Oh, people saw. Somebody calls out some encouragement. Another person comments on his derriere and another some comment about men's rights. Pen gives them a look like a fish-hook through an open eye;

Nick
Nick has arched his hips so that he can unwork his belt buckle and button more subtly than if he had to do it while standing up, and manages to wiggle his pants back up and around his hips.  He buttons and rebuckles and pushes himself back to his feet, with only a slight wince as he does so.  He might have a good bruise or two later tonight.

"Let's do beer and Jenga," he says, with a sidelong look toward her.  A moment later, her comment earns her a gentle pinch or two in the ribs, in the sensitive spot just below her armpit.  "I'm all right."

Nick is very pointedly not looking toward the commentators, either his admirers or his detractors.

Pen
And so the evening goes, until eventually they arrive back home, each with multiple prizes under their belt (and some belts better than others). They are prizes ephemeral until they resolve into shape over the next few weeks and they are prizes physical because Pen used her tickets to buy Nicholas a silly stuffed anthropomorphic corn on the cob keychain, as scarecrows keep crows away from corn, and this way he can be either, the crow too smart for a scarecrow, or the scarecrow itself!

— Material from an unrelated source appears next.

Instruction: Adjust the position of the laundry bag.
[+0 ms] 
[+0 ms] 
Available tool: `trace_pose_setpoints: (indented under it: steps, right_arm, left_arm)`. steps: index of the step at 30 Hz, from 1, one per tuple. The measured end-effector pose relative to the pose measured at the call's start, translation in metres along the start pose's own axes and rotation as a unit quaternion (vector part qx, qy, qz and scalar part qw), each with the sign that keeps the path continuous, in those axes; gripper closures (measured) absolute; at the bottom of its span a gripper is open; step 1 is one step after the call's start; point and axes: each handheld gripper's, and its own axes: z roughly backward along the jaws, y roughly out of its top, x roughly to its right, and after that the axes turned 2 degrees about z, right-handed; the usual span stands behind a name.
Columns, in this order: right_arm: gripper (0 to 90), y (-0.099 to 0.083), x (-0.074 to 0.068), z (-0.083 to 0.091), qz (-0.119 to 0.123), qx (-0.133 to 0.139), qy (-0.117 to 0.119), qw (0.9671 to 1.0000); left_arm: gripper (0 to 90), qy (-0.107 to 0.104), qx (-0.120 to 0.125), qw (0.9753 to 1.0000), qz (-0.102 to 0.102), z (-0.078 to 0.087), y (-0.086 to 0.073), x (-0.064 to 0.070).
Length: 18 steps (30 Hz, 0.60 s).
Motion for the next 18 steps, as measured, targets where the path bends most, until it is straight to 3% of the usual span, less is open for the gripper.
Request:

And after they have been home for a while, and after they are even wearier, after the constellations move, Pen - with this secret smile lifting the corners of her mouth, this pleased-with-herself yearning curve, this aloof air which is really the opposite of 'aloof,' this Pen - tells Nick a number. A high number. Clarifies it into minutes. Minutes become seconds. These are the seconds spent, tonight, in physical contact; this is how long their longest kiss was; this is how long she gazed at him; this is exactly how long the happiest part of her day was; this is how long she had the pleasure of being in his company. She tells him she likes it because she feels less lonely; she'll remember tomorrow, and tomorrow, and tomorrow.

These aren't abstractions; she seems pleased reciting them for him, as if they're some kind of poem, as if they're a secret he could turn into some solid thing, a comb, a shell, a ring. Pen traces Nick's wedding ring and asks him if he's proud.

I'm timing your answer, she says, and she's laughing - see.